The management of the home has therefore pleaded with Nigerians to show concern for such babies.
The management of the home has therefore pleaded with Nigerians to show concern for such babies, noting that they ought not to attach myths to their births.
Dr Chinwe Steven, the founder of the home, said this in an interview with the News Agency of Nigeria (NAN) when Latiwa Development Foundation, also a non-governmental organisation, inaugurated girls’ empowerment programme in Kuje on Monday.
According to her, some communities in Nigeria still engage in viewing twins and triplets as mysterious babies, believing that they are evils and gods that should be put away from communities.
She, however, commended the efforts of missionaries who she said had checked this belief drastically in Nigerian communities.
The children we have here are not complete orphans, some have one parent and others both parents, we are saving twins in Bassa Komo community in Abuja where they believe twins are not human beings.
“They believe they are evil and gods; and immediately their mothers give birth to them, they stop breastfeeding them, resulting in the deaths of some of them."
“They believe by the deaths of such babies, including the albinos, they will have good harvest in their farms."

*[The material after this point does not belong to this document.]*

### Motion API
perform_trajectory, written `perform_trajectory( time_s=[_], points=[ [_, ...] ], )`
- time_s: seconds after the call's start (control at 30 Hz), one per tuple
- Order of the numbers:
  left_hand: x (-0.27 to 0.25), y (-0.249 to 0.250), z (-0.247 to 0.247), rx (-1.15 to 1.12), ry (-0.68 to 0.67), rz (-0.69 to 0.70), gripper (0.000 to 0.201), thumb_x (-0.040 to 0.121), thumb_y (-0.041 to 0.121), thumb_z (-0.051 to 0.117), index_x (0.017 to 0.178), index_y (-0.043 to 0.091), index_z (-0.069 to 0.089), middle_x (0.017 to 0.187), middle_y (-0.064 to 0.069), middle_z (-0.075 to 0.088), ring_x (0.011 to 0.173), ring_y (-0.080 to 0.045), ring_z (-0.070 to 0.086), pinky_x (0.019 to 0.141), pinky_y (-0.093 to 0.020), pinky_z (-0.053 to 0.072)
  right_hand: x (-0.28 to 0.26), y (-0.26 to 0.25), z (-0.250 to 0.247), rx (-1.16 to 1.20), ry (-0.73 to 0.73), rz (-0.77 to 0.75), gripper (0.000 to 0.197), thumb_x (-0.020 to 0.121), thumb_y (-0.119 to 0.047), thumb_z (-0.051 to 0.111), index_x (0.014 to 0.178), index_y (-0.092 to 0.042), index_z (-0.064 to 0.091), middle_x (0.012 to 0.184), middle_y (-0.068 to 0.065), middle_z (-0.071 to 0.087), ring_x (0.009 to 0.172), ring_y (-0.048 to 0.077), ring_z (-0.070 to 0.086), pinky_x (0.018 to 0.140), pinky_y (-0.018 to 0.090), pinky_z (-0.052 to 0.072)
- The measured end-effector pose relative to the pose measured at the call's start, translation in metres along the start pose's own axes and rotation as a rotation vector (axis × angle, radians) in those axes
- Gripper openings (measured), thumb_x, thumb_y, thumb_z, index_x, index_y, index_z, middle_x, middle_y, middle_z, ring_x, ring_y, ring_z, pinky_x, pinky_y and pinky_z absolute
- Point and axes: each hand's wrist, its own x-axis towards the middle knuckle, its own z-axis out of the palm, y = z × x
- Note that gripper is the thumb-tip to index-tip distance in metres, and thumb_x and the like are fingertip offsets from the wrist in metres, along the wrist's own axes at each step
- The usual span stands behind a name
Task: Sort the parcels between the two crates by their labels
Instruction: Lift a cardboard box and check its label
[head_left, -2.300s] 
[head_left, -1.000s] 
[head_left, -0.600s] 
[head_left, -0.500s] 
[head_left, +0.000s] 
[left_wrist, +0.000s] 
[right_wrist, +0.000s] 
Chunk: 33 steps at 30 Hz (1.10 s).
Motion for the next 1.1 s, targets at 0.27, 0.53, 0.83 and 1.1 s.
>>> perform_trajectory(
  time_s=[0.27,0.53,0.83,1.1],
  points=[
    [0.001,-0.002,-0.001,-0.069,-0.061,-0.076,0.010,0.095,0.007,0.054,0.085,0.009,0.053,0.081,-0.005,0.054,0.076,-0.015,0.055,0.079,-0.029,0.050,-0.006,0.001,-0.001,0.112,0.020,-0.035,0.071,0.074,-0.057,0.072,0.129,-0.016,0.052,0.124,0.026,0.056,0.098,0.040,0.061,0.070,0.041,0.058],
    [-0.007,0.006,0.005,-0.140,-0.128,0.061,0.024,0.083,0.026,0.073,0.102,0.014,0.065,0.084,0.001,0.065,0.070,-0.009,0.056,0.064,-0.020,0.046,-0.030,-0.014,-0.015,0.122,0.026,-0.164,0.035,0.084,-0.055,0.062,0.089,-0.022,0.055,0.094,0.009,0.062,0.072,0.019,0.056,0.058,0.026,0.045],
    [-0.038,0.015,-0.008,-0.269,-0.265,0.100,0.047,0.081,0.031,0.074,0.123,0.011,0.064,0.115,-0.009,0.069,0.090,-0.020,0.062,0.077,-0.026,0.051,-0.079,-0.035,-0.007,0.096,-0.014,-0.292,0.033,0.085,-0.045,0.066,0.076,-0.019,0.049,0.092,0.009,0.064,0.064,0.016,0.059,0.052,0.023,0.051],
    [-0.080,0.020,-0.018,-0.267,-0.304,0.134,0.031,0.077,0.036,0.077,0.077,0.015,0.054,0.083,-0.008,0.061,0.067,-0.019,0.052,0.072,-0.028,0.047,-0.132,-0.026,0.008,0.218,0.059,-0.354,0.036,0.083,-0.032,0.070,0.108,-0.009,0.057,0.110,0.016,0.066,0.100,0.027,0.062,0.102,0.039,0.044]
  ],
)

“But the home is trying to orient the people in the communities, especially their mothers that the children are gifts from God and not gods."

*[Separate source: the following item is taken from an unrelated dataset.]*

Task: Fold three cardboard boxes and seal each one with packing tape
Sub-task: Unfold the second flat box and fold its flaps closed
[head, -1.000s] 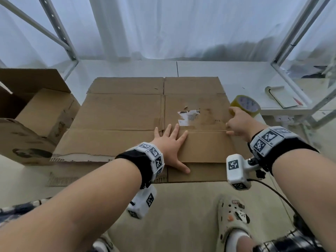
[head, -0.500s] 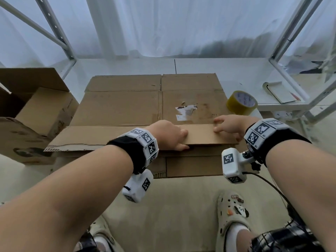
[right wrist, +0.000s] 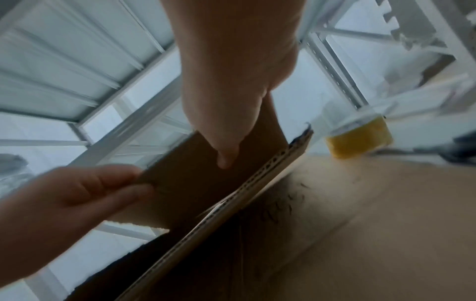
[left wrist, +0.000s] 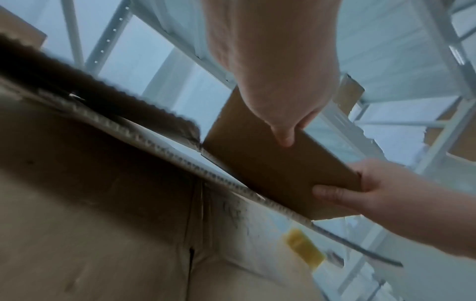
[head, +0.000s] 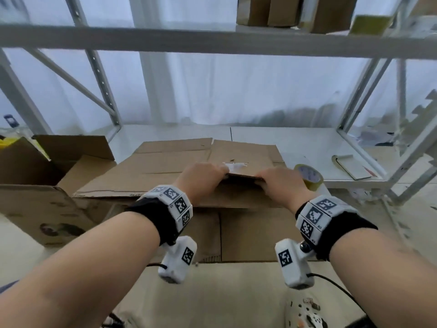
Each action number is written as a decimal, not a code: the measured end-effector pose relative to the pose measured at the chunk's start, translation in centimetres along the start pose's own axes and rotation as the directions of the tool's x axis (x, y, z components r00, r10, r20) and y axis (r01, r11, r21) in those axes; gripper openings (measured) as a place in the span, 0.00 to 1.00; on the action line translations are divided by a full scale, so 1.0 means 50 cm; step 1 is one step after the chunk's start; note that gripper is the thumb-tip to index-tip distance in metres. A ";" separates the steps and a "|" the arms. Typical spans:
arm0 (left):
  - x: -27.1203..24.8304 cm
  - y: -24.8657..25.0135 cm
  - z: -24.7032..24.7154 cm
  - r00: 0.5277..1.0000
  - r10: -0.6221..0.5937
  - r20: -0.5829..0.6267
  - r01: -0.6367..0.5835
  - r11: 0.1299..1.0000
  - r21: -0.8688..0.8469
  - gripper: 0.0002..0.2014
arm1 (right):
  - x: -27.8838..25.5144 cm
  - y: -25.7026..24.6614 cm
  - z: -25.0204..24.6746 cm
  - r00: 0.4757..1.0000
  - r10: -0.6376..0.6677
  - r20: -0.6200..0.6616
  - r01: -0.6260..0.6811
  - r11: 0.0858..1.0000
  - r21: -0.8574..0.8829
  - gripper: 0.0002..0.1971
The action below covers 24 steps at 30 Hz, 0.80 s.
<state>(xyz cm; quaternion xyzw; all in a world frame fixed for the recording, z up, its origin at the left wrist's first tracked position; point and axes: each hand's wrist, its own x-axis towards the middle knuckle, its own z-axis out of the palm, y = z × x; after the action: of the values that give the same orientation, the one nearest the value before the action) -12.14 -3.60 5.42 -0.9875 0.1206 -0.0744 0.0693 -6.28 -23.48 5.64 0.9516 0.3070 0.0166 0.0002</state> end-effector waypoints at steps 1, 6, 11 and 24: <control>-0.002 -0.009 -0.017 0.998 -0.036 -0.046 0.033 0.998 -0.056 0.12 | 0.000 -0.003 -0.018 0.998 -0.002 -0.066 0.001 1.000 -0.013 0.15; -0.042 -0.073 -0.084 0.935 -0.284 -0.210 0.247 0.951 -0.187 0.27 | 0.011 -0.021 -0.107 0.972 0.016 -0.234 -0.022 1.000 -0.022 0.17; -0.096 -0.102 -0.116 0.836 -0.417 -0.357 0.281 0.883 -0.376 0.46 | 0.025 -0.058 -0.182 0.934 0.071 -0.351 -0.009 0.985 0.174 0.14; -0.155 -0.109 -0.322 0.878 -0.355 -0.322 0.305 0.932 -0.196 0.10 | 0.028 -0.126 -0.396 0.798 0.507 -0.327 0.107 0.416 0.903 0.16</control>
<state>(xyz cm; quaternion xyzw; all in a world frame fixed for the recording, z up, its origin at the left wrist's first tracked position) -20.99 1.65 21.02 -0.9665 -0.0345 -0.2518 -0.0362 -9.46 -17.73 25.43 0.7851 0.1305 0.1296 -0.5915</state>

She called on Nigerians to support the home in the areas of their healthcare, education and empowerment to make them useful in the society.

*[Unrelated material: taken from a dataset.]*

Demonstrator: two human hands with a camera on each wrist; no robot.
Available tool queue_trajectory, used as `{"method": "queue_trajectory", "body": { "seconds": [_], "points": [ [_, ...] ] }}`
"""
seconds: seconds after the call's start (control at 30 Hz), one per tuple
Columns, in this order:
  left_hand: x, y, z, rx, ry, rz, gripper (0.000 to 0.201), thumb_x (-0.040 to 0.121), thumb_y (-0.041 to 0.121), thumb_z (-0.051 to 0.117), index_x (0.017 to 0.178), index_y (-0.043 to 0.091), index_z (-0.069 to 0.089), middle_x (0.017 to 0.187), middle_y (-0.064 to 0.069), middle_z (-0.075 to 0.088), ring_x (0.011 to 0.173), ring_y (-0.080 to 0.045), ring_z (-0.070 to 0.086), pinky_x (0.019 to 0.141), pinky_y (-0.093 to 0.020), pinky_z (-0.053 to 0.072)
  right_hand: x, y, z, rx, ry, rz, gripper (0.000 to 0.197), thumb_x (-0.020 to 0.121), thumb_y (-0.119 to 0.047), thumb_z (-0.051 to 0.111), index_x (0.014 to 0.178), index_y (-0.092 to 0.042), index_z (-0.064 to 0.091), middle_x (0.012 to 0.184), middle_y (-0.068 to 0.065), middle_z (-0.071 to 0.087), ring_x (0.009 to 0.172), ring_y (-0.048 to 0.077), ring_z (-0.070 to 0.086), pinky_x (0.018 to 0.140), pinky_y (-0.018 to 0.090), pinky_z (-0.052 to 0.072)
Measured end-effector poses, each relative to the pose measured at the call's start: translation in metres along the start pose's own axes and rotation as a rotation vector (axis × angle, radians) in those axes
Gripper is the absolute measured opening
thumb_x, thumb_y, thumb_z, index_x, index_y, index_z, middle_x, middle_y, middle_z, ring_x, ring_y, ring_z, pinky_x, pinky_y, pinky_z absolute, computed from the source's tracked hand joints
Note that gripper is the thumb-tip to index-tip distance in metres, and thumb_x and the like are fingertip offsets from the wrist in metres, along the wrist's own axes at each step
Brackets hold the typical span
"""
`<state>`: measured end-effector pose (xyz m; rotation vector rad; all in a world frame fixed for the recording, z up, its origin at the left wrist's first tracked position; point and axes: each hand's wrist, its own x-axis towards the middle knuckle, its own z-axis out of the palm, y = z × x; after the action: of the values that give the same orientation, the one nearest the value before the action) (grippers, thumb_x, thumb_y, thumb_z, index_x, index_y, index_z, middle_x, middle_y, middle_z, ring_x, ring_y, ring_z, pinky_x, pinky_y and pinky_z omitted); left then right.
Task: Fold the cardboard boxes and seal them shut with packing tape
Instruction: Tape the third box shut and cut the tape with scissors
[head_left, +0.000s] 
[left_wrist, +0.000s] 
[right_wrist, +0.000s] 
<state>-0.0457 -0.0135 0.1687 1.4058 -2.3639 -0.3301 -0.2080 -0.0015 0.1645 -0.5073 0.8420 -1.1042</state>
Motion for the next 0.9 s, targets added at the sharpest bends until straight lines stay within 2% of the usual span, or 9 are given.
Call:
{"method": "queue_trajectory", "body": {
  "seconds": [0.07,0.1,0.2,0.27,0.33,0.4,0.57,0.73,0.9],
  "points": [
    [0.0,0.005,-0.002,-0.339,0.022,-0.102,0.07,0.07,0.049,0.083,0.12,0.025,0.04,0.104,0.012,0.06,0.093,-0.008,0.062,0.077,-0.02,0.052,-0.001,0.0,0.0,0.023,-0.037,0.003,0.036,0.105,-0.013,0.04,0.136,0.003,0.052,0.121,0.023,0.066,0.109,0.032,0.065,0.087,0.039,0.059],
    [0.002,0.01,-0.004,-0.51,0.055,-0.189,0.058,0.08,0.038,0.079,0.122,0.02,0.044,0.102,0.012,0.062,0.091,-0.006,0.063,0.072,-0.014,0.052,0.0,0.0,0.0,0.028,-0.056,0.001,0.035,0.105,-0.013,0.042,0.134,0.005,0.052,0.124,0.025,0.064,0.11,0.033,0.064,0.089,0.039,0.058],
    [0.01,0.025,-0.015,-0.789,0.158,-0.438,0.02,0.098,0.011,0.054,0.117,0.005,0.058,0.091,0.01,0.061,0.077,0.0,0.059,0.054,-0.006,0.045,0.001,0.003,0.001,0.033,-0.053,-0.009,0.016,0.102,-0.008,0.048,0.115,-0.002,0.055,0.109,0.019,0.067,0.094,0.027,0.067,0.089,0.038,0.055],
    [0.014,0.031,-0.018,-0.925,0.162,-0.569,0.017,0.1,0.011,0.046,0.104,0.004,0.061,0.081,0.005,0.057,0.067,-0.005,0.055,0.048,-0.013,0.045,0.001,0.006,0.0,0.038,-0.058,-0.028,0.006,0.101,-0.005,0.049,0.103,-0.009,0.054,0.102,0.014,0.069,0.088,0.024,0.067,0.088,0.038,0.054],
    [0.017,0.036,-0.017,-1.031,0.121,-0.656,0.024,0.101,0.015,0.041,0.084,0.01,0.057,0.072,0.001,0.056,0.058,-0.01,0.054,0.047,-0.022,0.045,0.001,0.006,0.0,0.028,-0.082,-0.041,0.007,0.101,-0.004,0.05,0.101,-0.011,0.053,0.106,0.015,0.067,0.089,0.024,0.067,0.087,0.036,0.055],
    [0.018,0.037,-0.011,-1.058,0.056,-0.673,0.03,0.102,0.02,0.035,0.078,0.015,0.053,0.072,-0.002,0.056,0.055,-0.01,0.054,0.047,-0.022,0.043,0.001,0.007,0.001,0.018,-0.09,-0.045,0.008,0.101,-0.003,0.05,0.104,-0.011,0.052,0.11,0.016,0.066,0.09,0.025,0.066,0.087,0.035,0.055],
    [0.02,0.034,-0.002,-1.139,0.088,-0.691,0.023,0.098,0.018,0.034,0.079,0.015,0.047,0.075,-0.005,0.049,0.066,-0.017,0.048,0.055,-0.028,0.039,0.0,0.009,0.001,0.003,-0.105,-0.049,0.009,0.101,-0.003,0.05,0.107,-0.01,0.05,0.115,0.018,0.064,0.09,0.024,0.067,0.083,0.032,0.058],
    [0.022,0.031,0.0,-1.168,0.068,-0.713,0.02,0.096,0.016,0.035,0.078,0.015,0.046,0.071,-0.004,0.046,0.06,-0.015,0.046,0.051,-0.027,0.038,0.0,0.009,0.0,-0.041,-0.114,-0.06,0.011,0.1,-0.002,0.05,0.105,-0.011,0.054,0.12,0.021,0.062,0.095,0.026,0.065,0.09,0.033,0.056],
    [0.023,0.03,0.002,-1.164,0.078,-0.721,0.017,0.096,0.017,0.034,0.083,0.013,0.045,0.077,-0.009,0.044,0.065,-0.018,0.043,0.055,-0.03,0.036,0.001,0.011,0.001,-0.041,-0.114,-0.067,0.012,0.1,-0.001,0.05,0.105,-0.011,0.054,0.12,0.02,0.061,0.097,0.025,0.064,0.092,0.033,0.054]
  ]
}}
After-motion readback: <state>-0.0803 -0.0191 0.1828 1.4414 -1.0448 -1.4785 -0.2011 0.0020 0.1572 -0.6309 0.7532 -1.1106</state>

She said that the National Orientation Agency should also create awareness and enlighten those in Bassa Komo, Gbagyi Yama and Ganagana communities of the Federal Capital Territory, Abuja.
Earlier, Latty Allara, the Founder of Latiwa Development Foundation, said that they were embarking on training of the children in various fields to make them useful.
She said that the foundation was focusing on improving the lives of orphans, physically challenges and the less fortunate in the society, providing access to education, healthcare and rehabilitation, among others.
Allara said as part of the foundation’s contribution to the society, it would build accommodation for the nannies in Divine Inheritage Home, renovate the building and train the children in fashion design.